··· INFORMATION SUPPLIED

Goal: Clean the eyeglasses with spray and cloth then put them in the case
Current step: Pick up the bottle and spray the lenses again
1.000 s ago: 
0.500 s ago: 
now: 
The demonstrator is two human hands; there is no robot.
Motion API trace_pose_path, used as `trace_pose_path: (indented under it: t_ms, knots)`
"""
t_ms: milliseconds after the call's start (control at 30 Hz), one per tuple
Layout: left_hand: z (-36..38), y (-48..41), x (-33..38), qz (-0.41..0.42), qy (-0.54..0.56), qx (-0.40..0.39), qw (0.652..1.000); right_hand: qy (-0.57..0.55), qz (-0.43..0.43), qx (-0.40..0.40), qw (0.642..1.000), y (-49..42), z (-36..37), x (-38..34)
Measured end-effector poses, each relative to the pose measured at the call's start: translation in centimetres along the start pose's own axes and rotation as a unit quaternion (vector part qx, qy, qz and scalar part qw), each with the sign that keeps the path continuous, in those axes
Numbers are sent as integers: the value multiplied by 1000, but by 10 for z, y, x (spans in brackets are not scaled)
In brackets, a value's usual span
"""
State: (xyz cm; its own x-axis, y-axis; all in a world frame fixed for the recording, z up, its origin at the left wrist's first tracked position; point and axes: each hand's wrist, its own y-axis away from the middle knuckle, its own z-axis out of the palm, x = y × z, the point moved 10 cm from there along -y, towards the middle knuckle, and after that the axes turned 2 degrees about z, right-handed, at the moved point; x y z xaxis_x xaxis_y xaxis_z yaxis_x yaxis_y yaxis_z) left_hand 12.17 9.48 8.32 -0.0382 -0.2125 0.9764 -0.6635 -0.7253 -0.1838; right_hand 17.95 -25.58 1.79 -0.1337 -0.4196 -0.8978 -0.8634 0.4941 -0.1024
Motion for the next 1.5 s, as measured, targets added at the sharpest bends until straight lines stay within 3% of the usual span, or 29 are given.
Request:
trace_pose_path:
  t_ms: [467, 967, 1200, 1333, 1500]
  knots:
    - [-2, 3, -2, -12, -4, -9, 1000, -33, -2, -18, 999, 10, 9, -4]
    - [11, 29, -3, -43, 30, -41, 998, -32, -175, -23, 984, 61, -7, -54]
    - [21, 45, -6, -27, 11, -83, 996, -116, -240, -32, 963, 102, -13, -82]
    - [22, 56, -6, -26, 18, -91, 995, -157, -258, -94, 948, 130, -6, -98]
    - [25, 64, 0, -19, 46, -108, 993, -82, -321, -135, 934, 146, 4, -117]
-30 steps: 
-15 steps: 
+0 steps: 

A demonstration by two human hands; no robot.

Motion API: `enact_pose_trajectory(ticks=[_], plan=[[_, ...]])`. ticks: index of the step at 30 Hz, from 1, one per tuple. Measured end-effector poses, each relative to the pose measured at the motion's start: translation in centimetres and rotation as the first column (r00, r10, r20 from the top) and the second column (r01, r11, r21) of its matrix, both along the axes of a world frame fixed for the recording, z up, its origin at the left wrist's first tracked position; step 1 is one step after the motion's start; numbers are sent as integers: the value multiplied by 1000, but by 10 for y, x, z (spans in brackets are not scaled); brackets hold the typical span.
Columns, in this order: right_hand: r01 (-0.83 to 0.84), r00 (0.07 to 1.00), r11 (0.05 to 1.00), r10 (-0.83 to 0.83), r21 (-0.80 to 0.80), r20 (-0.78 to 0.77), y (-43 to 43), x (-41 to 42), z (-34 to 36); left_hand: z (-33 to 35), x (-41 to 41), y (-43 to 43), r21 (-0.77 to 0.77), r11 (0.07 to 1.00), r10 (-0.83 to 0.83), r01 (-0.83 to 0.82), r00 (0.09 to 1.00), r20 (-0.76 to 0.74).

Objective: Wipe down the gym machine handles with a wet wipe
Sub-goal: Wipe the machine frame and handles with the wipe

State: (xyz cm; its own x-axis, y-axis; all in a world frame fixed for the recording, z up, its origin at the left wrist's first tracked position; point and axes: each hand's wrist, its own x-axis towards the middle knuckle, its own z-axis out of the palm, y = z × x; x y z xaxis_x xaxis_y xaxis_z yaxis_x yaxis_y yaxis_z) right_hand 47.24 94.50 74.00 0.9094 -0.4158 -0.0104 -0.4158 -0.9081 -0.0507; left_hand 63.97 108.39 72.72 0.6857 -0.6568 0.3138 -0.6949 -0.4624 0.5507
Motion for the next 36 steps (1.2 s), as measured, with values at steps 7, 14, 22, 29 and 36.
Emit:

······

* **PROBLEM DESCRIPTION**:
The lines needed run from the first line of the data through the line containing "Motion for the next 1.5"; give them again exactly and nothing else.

* **TASK RESPONSE**:
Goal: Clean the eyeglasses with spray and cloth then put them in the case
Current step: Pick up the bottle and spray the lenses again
1.000 s ago: 
0.500 s ago: 
now: 
The demonstrator is two human hands; there is no robot.
Motion API trace_pose_path, used as `trace_pose_path: (indented under it: t_ms, knots)`
"""
t_ms: milliseconds after the call's start (control at 30 Hz), one per tuple
Layout: left_hand: z (-36..38), y (-48..41), x (-33..38), qz (-0.41..0.42), qy (-0.54..0.56), qx (-0.40..0.39), qw (0.652..1.000); right_hand: qy (-0.57..0.55), qz (-0.43..0.43), qx (-0.40..0.40), qw (0.642..1.000), y (-49..42), z (-36..37), x (-38..34)
Measured end-effector poses, each relative to the pose measured at the call's start: translation in centimetres along the start pose's own axes and rotation as a unit quaternion (vector part qx, qy, qz and scalar part qw), each with the sign that keeps the path continuous, in those axes
Numbers are sent as integers: the value multiplied by 1000, but by 10 for z, y, x (spans in brackets are not scaled)
In brackets, a value's usual span
"""
State: (xyz cm; its own x-axis, y-axis; all in a world frame fixed for the recording, z up, its origin at the left wrist's first tracked position; point and axes: each hand's wrist, its own y-axis away from the middle knuckle, its own z-axis out of the palm, x = y × z, the point moved 10 cm from there along -y, towards the middle knuckle, and after that the axes turned 2 degrees about z, right-handed, at the moved point; x y z xaxis_x xaxis_y xaxis_z yaxis_x yaxis_y yaxis_z) left_hand 12.17 9.48 8.32 -0.0382 -0.2125 0.9764 -0.6635 -0.7253 -0.1838; right_hand 17.95 -25.58 1.79 -0.1337 -0.4196 -0.8978 -0.8634 0.4941 -0.1024
Motion for the next 1.5 s, as measured, targets added at the sharpest bends until straight lines stay within 3% of the usual span, or 29 are given.

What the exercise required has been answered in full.